Federated-Continual Dynamic Segmentation of Histopathology guided by Barlow Continuity
Journal:
arXiv
Published Date:
Jan 8, 2025
Abstract
Federated- and Continual Learning have been established as approaches to
enable privacy-aware learning on continuously changing data, as required for
deploying AI systems in histopathology images. However, data shifts can occur
in a dynamic world, spatially between institutions and temporally, due to
changing data over time. This leads to two issues: Client Drift, where the
central model degrades from aggregating data from clients trained on shifted
data, and Catastrophic Forgetting, from temporal shifts such as changes in
patient populations. Both tend to degrade the model's performance of previously
seen data or spatially distributed training. Despite both problems arising from
the same underlying problem of data shifts, existing research addresses them
only individually.
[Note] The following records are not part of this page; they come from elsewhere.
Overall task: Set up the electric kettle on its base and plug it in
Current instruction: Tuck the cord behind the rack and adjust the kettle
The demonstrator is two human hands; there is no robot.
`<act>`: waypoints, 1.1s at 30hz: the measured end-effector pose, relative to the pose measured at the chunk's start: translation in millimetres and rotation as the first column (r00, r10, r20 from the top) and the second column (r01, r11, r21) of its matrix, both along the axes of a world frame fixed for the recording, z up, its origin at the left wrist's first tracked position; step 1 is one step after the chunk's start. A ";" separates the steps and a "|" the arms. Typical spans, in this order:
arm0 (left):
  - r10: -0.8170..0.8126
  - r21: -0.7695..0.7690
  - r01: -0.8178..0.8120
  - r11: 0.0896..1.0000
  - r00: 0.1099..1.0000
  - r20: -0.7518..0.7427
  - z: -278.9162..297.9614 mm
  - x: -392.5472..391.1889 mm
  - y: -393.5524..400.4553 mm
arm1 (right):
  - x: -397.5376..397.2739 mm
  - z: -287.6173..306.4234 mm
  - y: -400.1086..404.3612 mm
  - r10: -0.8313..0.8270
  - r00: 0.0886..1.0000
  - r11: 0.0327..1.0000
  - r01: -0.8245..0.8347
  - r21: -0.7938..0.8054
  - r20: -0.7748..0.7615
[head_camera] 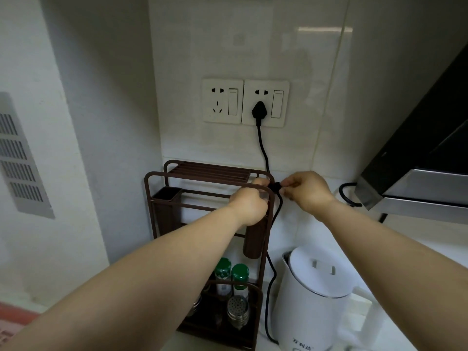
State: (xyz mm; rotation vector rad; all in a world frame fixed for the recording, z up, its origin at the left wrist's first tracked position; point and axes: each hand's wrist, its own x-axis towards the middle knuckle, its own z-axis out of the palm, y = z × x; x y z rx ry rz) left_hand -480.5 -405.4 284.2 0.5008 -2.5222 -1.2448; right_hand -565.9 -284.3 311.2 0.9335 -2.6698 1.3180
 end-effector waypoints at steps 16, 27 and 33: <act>-0.012 -0.003 0.012 1.000 1.000 0.008 1.0 2.7 0.3 | 2.2 2.5 -8.0 0.064 0.986 0.995 -0.052 -0.081 0.157; 0.080 -0.256 -0.070 0.964 0.996 0.026 1.1 9.0 7.3 | 4.8 -0.2 -12.0 0.030 0.999 0.996 -0.027 -0.080 0.028; 0.071 -0.411 -0.040 0.911 0.996 0.062 3.4 13.2 9.7 | 3.1 1.5 -12.0 -0.016 0.997 0.995 0.024 -0.098 0.074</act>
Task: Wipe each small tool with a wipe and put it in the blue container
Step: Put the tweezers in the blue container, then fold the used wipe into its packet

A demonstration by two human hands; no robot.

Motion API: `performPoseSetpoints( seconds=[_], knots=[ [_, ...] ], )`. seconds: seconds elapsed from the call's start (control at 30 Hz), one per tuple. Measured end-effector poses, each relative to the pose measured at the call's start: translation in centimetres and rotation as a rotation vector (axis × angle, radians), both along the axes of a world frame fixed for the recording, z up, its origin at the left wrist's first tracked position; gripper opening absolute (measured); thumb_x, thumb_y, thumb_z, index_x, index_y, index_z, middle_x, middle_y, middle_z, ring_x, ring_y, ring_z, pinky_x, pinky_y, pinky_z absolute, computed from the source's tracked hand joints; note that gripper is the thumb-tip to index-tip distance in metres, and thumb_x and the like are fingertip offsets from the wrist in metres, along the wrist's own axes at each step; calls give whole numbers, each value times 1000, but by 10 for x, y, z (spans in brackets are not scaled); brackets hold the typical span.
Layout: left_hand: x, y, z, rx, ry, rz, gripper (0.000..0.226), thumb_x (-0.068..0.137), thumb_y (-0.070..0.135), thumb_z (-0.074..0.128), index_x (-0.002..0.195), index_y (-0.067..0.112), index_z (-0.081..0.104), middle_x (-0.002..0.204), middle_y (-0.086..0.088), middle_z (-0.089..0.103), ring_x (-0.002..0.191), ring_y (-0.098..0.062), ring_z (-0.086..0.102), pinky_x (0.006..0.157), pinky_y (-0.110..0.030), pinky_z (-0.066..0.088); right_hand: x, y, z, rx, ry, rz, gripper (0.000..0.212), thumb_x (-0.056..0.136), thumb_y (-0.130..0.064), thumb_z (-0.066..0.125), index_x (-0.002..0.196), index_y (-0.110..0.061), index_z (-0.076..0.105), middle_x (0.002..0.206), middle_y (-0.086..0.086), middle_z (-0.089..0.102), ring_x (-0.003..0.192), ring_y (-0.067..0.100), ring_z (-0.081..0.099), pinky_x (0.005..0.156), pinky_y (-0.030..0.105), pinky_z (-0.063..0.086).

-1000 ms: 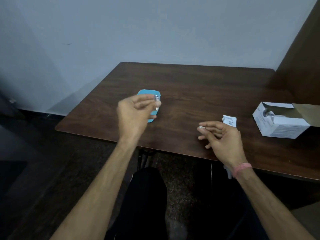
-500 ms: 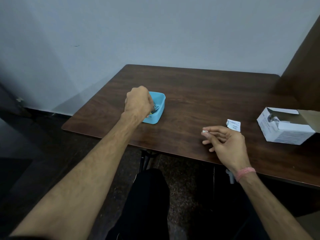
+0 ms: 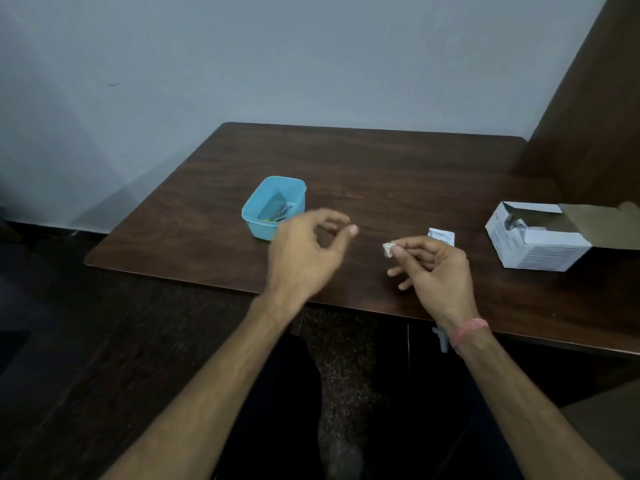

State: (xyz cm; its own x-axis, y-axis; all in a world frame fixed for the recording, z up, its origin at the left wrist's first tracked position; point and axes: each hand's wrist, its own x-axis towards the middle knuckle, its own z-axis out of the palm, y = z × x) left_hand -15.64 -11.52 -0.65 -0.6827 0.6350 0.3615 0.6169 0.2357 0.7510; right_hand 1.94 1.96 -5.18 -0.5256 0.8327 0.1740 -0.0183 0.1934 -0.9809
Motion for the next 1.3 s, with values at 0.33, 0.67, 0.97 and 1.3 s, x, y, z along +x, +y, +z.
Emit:
performPoseSetpoints(
  seconds=[0.33, 0.67, 0.97, 1.3],
  knots=[
    [44, 27, -30, 78, -562, -229, 28, 90, 41, 94, 112, 24, 86, 96, 5, 86, 75, -15, 81, 56, -31, 62, 7, 8, -4, -8, 45, 4, 8, 98, -10, 81, 102, -15, 86, 91, 5, 84, 73, 18, 72, 60, 29, 59],
    [41, 28, -40, 122, -561, -254, 14, 96, 28, 90, 110, 25, 88, 93, 3, 85, 77, -5, 75, 59, -27, 60, 6, 11, -9, 26, -47, 37, 6, 100, -15, 81, 99, -20, 83, 92, 3, 83, 70, 15, 70, 59, 25, 55],
    [36, 22, -38, 80, -607, -333, 21, 110, 34, 73, 120, 20, 84, 106, 0, 85, 86, -14, 80, 67, -34, 68, 7, 7, -7, 25, -39, 37, 1, 100, -22, 81, 100, -22, 82, 94, 0, 83, 71, 13, 70, 59, 27, 55],
    [33, 19, -37, 112, -691, -282, 10, 102, 22, 84, 107, 15, 87, 98, -5, 86, 84, -21, 84, 67, -32, 69, 6, 8, -9, 39, -79, 55, 6, 102, -19, 79, 97, -23, 81, 88, -1, 80, 69, 8, 69, 58, 23, 53]
  ],
)
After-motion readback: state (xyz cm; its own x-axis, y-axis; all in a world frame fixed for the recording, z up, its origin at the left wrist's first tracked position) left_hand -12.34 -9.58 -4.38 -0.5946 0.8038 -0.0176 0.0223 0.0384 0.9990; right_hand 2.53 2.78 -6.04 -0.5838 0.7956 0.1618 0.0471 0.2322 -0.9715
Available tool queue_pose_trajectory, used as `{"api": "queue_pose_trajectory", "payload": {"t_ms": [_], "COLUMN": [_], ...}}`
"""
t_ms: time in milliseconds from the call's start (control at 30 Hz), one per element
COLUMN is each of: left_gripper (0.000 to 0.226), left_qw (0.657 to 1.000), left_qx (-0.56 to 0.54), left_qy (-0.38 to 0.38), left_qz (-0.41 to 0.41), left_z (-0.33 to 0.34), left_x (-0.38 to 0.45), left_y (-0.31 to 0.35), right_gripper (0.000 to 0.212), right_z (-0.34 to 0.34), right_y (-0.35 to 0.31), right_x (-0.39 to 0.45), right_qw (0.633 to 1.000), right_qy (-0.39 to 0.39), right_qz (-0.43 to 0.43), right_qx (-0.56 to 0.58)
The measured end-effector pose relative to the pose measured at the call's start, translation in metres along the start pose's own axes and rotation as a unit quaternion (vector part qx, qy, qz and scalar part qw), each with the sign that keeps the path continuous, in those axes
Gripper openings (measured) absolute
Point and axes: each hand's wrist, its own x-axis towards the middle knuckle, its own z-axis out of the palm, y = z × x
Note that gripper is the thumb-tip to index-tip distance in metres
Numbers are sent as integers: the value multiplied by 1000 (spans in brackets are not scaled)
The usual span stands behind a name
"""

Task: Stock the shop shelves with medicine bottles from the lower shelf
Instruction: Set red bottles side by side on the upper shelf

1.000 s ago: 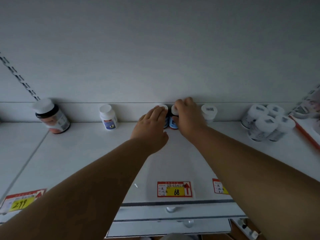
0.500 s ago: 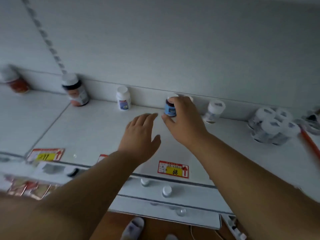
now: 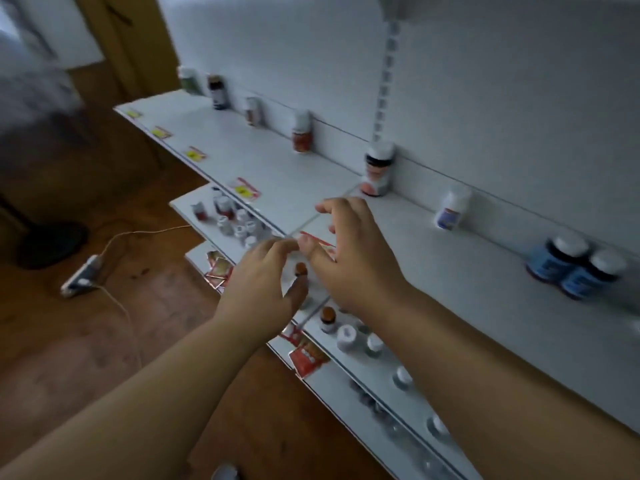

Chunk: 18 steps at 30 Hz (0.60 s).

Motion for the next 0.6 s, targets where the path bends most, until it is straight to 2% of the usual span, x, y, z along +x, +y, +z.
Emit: {"api": "queue_pose_trajectory", "payload": {"t_ms": [167, 333, 467, 600], "left_gripper": [58, 73, 66, 62], "left_qw": [997, 994, 993, 988], "left_qx": [2, 16, 9, -25], "left_qy": [-2, -16, -12, -9], "left_qz": [-71, -106, -114, -149], "left_z": [-61, -120, -131, -110], "left_x": [-12, -4, 28, 85], "left_y": [-121, -222, -279, -337], "right_gripper": [38, 40, 41, 42], "right_z": [101, 194, 241, 295], "right_y": [-76, -138, -144, -119], "right_x": [62, 124, 170, 226], "right_qw": [999, 996, 996, 994], "right_qy": [-34, -71, -88, -104], "right_qz": [-29, -26, -12, 3], "right_qx": [24, 39, 26, 22]}}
In this work, we introduce a method that can jointly
alleviate Client Drift and Catastrophic Forgetting by using our proposed
Dynamic Barlow Continuity that evaluates client updates on a public reference
dataset and uses this to guide the training process to a spatially and
temporally shift-invariant model. We evaluate our approach on the
histopathology datasets BCSS and Semicol and prove our method to be highly
effective by jointly improving the dice score as much as from 15.8% to 71.6% in
Client Drift and from 42.5% to 62.8% in Catastrophic Forgetting. This enables
Dynamic Learning by establishing spatio-temporal shift-invariance.